Should we not remove the names of Porson and Newton from these sentences, and substitute Sam Johnson? The last passage reads very like a quotation from the 'Rambler.' Johnson was, in my opinion and in Landor's, a great writer in spite of his mannerism; but the mannerism is always rather awkward, and in such places we seem to see—certainly not a squirrel—but, say, a thoroughbred horse invested with the skin of an elephant.
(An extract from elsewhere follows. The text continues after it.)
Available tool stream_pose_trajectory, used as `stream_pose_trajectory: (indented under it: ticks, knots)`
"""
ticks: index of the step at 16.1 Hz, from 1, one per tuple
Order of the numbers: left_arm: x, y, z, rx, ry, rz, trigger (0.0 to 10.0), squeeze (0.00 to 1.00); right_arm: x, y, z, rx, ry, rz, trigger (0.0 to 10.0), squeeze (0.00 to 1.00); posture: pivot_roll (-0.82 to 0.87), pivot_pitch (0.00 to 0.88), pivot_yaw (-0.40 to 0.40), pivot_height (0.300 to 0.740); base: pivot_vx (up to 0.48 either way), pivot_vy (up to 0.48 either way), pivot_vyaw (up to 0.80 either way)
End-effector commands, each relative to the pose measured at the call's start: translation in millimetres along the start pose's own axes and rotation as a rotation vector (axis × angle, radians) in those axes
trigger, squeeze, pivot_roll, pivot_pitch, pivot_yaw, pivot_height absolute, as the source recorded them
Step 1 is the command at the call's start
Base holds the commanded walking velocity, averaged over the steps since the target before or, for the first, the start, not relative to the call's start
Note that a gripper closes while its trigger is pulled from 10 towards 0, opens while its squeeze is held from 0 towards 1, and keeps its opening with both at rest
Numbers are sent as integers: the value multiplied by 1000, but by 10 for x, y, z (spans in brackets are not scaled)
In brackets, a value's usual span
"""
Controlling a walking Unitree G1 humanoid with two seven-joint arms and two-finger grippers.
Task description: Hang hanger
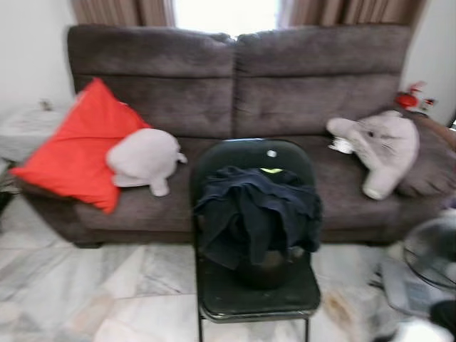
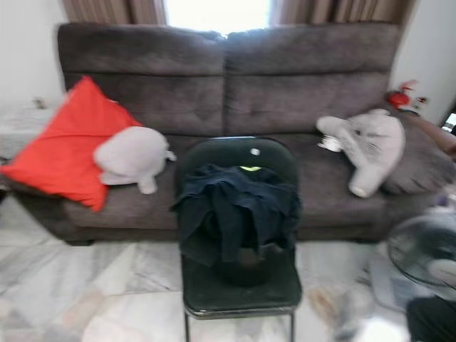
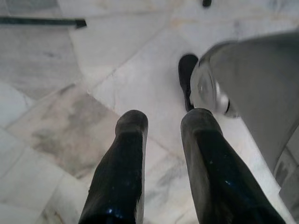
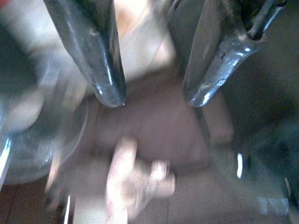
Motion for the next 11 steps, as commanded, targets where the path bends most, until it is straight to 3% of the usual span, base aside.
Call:
stream_pose_trajectory:
  ticks: [1,4,5,6,8,11]
  knots:
    - [10,-43,-11,-11,5,-16,10000,0,142,89,-20,33,-51,13,10000,0,-65,0,11,740,0,0,0]
    - [-9,-33,-7,-7,15,-15,10000,0,434,-17,27,21,-156,39,10000,0,-70,0,11,740,0,0,0]
    - [-16,-25,-6,-6,22,-22,10000,0,606,-50,35,62,-169,115,10000,0,-78,0,16,740,0,0,0]
    - [-17,-24,-5,-5,23,-23,10000,0,636,-51,39,73,-166,132,10000,0,-78,0,16,740,0,0,0]
    - [-6,-29,-8,-8,19,-32,10000,0,740,-5,-238,148,-167,242,10000,0,-57,0,15,740,0,0,0]
    - [35,-28,-13,-7,4,-35,10000,0,923,65,-660,171,-184,296,10000,0,-46,0,23,740,0,0,0]
Point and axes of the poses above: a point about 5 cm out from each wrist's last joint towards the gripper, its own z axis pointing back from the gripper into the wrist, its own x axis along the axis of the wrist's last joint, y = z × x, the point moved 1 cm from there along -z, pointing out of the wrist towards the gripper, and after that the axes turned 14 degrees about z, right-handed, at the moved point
These lapses into the inflated are of course exceptional with Landor. There can be no question of the fineness of his perception in all matters of literary form. To say that his standard of style is classical is to repeat a commonplace too obvious for repetition, except to add a doubt whether he is not often too ostentatious and self-conscious in his classicism. He loves and often exhibits a masculine simplicity, and speaks with enthusiasm of Locke and Swift in their own departments. Locke is to be 'revered;' he is 'too simply grand for admiration;' and no one, he thinks, ever had such a power as Swift of saying forcibly and completely whatever he meant to say. But for his own purposes he generally prefers a different model. The qualities which he specially claims seem to be summed up in the conversation upon Bacon's Essays between Newton and Barrow. Cicero and Bacon, says Barrow, have more wisdom between them than all the philosophers of antiquity. Newton's review of the Essays, he adds, 'hath brought back to my recollection so much of shrewd judgment, so much of rich imagery, such a profusion of truths so plain as (without his manner of exhibiting them) to appear almost unimportant, that in various high qualities of the human mind I must acknowledge not only Cicero, but every prose writer among the Greeks, to stand far below him. Cicero is least valued for his highest merits, his fulness, and his perspicuity. Bad judges (and how few are not so!) desire in composition the concise and obscure; not knowing that the one most frequently arises from paucity of materials, and the other from inability to manage and dispose them.' Landor aims, like Bacon, at rich imagery, at giving to thoughts which appear plain more value by fineness of expression, and at compressing shrewd judgments into weighty aphorisms. He would equally rival Cicero in fulness and perspicuity; whilst a severe rejection of everything slovenly or superfluous would save him from ever deviating into the merely florid. So far as style can be really separated from thought, we may admit unreservedly that he has succeeded in his aim, and has attained a rare harmony of tone and colouring.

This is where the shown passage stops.